The Kenai Peninsula Economic Development District held a virtual public forum, titled the Economic Future Forum, on Wednesday afternoon. The forum allowed KPEDD’s featured speakers to provide an economic overview of the Kenai.
Nolan Klouda of the University of Alaska Anchorage offered details regarding unemployment on the Kenai: “So the Kenai Peninsula is down about 2,400 jobs from November [2019] to November [2020]. The job-loss rate seems to be improving a bit, but a lot of that is the seasonality of it. Of course, along with that, this explosion in unemployment that happened – the steep uptick is what happened in March. These are the ‘new’ unemployment claims. I always tell people that this is normally a very boring data set. It’s [usually] a flat line that varies from 800 to 1,000, statewide, for one week to the next. It’s not usually an indicator that we really watch all that closely. When it gets exciting, when it gets interesting, that’s bad news. That’s when we go from 1,000 job claims in a week to 14,000.”
Which industries have been impacted most significantly? “The only positive [industries] are retail trade, and other services. It’s interesting that retail is up on the peninsula, because it’s been down pretty hard in most other parts of the state. I think this might be larger, big-box retailers, such as Fred Meyer, Walmart, those operations, more so than smaller ones. The ones that have taken the biggest hits: leisure and hospitality, not too surprising, that’s our bars, restaurants, a lot of the hotels, a lot of the visitor-serving segments of the economy didn’t have as much of a visitor season this year.”

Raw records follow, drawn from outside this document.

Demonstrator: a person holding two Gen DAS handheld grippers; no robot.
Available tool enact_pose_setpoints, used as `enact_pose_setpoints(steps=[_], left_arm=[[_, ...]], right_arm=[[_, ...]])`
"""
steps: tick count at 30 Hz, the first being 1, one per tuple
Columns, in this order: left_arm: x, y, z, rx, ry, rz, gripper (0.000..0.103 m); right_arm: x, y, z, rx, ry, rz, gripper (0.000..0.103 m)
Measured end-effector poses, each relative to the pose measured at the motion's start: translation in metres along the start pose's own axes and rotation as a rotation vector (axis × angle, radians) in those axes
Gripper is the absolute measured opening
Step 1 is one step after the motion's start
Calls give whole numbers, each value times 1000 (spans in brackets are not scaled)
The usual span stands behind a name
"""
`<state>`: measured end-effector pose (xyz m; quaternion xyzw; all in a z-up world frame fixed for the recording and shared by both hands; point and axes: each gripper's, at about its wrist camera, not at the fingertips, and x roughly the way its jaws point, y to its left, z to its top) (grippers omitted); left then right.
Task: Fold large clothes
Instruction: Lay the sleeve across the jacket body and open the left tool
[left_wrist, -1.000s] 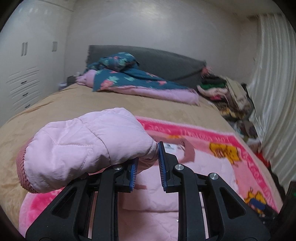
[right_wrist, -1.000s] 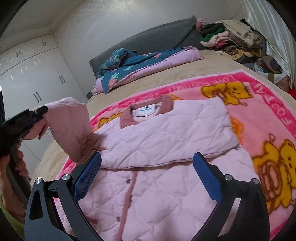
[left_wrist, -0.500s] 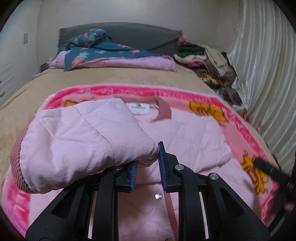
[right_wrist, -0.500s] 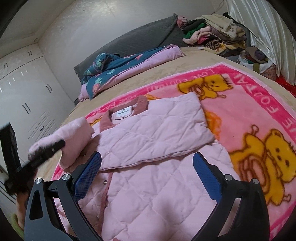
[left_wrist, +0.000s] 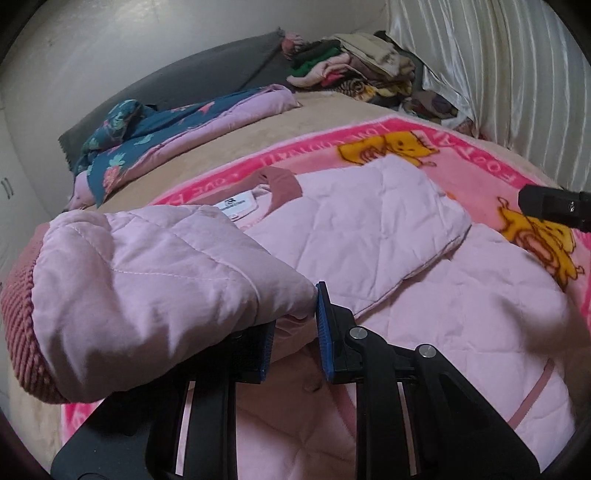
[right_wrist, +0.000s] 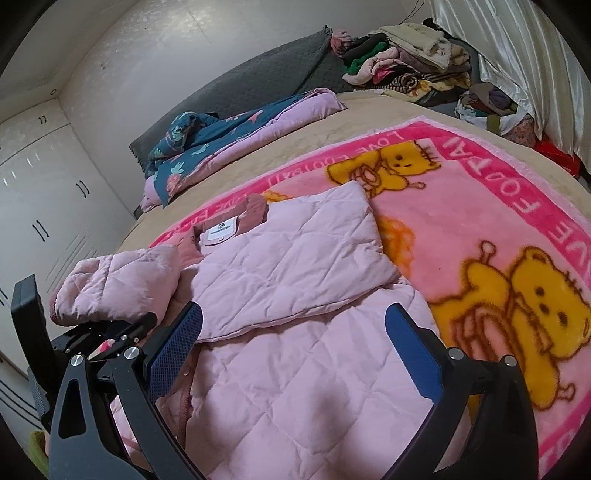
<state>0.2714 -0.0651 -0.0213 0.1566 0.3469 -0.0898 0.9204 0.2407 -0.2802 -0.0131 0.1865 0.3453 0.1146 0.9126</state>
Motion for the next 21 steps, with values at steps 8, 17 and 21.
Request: enact_pose_setpoints(steps=[8,17,21], left_arm=[[14,-20,8,103,17,0,13],[33,-40,10,201,42,-30,14],[35,-30,10,115,33,-85,15]], right_arm=[[4,-17,2,7,3,-65,99],[11,-36,0,35,16,-108,99],[16,-37,0,34,23,-112,99]])
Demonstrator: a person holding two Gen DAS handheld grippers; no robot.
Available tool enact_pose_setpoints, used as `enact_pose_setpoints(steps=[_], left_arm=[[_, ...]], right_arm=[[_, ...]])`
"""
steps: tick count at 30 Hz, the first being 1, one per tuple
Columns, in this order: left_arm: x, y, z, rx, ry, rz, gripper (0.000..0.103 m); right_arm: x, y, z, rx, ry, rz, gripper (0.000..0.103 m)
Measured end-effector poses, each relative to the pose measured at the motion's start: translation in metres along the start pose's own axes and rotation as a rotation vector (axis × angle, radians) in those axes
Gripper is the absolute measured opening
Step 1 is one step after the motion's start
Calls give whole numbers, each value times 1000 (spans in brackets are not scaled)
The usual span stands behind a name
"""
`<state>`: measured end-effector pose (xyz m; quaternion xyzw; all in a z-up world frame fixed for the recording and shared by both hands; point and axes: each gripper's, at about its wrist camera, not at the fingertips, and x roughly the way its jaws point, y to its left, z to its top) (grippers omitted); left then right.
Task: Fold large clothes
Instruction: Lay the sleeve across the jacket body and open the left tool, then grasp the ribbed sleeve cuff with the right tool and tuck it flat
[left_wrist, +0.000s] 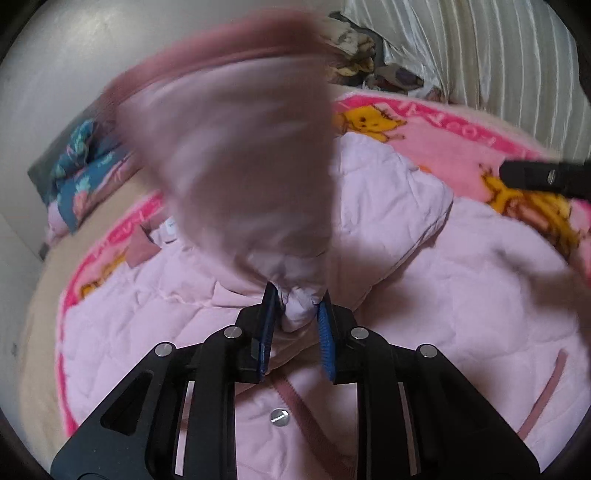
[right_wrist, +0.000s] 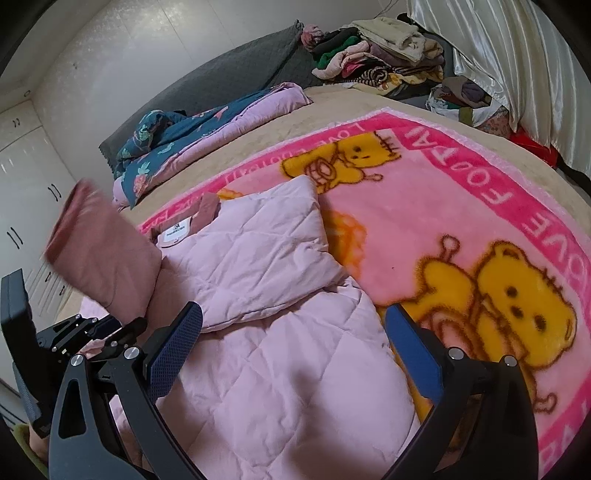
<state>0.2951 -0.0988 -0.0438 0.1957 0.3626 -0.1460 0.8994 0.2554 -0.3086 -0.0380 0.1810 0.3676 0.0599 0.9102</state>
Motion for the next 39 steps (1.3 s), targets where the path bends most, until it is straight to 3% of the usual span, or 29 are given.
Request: enact_pose_setpoints(steps=[6,18,20,22,24,26,30,32,39], left_arm=[[-1,15,-4,-114,-11,-82,19],[-3,25,-17,-192,-3,-160,26],[-5,29,-20,-204,5,-175,35],[-7,35,-24,-218,11,-182,60],[-15,44,-28,-269,-15,-277,77],[-20,51,-30,-299,-29,-299,78],[-36,73,-33,-340,-66,-279,82],[-42,88,-35,-361,-82,-230,88],[-38,134,-48,-472,-62,-133,93]], right_arm=[[7,5,-1,-18,12,1,99],[20,25,2,-16,45,63,99],[23,29,2,-10,54,77,99],[27,31,1,-2,63,92,99],[30,35,1,3,69,94,99],[35,39,0,13,83,110,99],[41,47,-1,32,104,146,99],[44,53,-3,26,109,145,99],[54,71,-7,21,116,147,99]])
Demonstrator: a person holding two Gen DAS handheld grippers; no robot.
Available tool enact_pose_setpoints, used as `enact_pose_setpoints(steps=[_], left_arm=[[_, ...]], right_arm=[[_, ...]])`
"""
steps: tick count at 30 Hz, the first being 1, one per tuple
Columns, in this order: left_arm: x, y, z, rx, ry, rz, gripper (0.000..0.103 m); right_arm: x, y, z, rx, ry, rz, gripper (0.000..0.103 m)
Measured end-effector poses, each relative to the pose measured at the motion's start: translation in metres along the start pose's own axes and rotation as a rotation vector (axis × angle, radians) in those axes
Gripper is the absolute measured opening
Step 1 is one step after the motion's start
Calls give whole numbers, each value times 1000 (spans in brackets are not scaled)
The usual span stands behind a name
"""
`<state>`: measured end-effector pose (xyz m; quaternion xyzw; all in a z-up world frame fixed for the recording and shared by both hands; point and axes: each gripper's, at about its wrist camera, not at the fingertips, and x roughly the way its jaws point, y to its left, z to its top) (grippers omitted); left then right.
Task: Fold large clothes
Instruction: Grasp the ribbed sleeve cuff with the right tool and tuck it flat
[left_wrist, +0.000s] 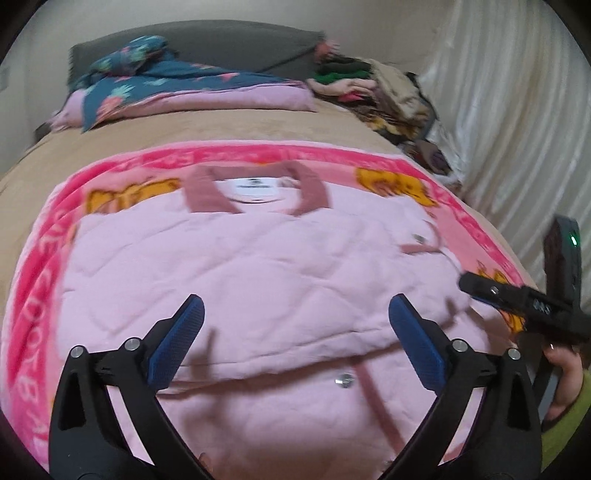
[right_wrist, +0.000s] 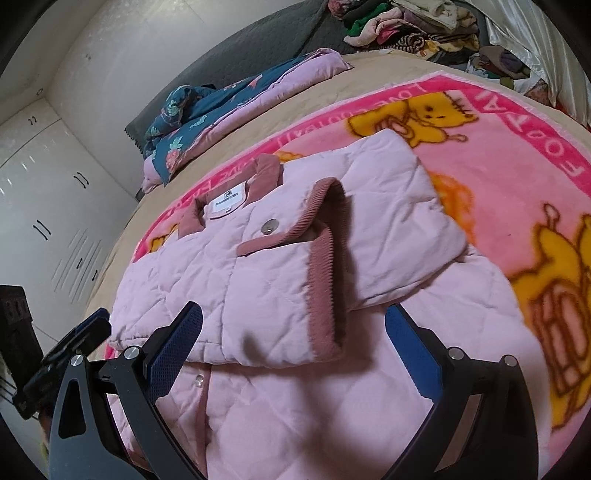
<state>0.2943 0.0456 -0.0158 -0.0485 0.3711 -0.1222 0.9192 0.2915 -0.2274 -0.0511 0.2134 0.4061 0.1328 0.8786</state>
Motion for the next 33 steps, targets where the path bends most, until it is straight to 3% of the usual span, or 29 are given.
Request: enact_pose_setpoints(steps=[9,14,16,18,22,25,29,33], left_arm=[[-8,57,4,-141,-13,83,94],[-18,92,5,-232,-36,124,93],[-22,106,4,-277,-44,111,93],[-27,116,4,-309,-58,112,93],[-32,128,2,-335,-67,132,93],[-33,134,1,-357,-68,143,93],[-33,136,0,-364,-73,142,93],[-33,135,1,-355,-73,152,93]], right_arm=[[22,-8,-1,79,12,19,98],[29,-5,-5,49,17,22,71],[25,1,-4,-3,-11,-2,48],[16,9,-2,-59,-58,-10,37],[3,27,3,-144,-105,-3,23],[-2,47,5,-229,-119,-36,22],[-20,80,11,-331,-182,74,19],[-61,115,15,-489,-321,203,18]])
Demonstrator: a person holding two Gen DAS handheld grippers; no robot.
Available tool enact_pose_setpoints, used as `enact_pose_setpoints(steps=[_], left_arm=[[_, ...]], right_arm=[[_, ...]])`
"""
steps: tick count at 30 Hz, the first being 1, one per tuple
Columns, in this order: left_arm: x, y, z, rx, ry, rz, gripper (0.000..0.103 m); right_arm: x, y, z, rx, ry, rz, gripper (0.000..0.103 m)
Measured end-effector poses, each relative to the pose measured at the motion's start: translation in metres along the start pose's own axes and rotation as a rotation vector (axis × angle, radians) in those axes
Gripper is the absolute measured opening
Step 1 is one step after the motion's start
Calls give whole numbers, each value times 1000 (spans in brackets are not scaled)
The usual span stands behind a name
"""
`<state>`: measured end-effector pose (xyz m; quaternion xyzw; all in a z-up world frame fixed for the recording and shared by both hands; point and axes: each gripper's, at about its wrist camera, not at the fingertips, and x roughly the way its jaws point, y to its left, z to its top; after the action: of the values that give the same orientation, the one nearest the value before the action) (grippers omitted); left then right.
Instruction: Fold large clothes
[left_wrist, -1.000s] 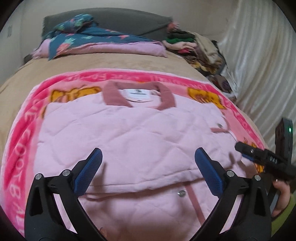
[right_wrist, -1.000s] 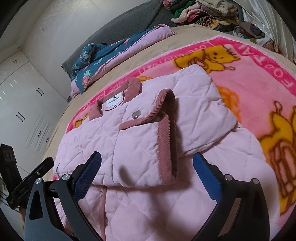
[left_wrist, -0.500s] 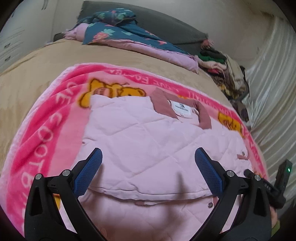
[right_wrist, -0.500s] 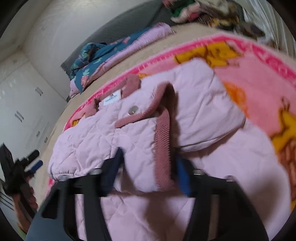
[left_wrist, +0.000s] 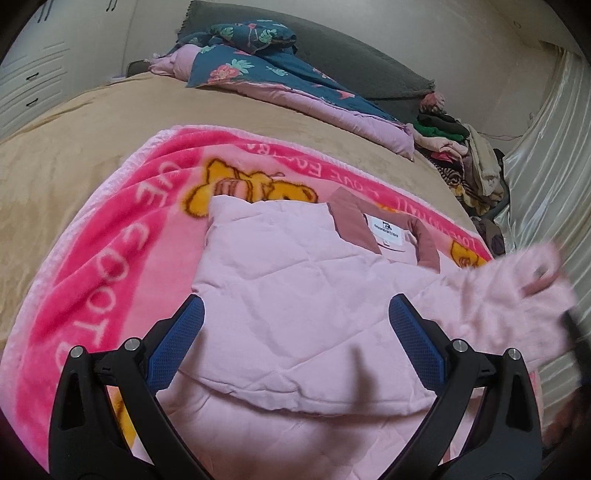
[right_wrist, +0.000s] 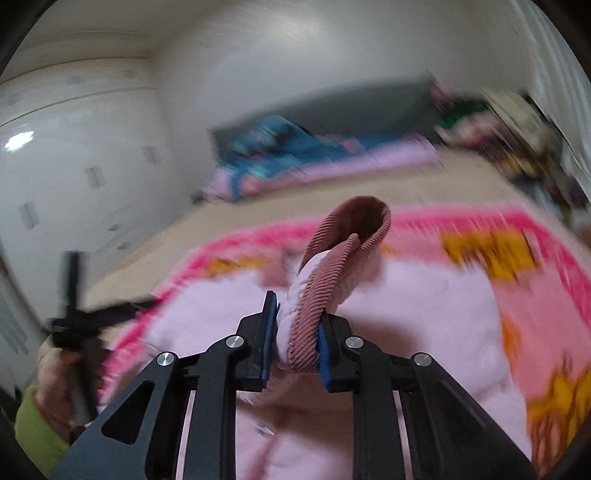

Also: “Warehousing jobs, trade-transportation utilities included as part of that, and local government is down, too. You guys may know the story there more than I do, but that does include the school district, as well as municipal government, borough government. It is down a bit.”
With regards to recovery, he believes the vaccine will help the nation’s economy recover, but that the state of Alaska’s economy was already behind the rate of the nation entering the pandemic. That said, he believes it is fair to expect a slow return, as Alaskans still must begin to trust venturing out into the public at a comparable rate to what they did pre-COVID.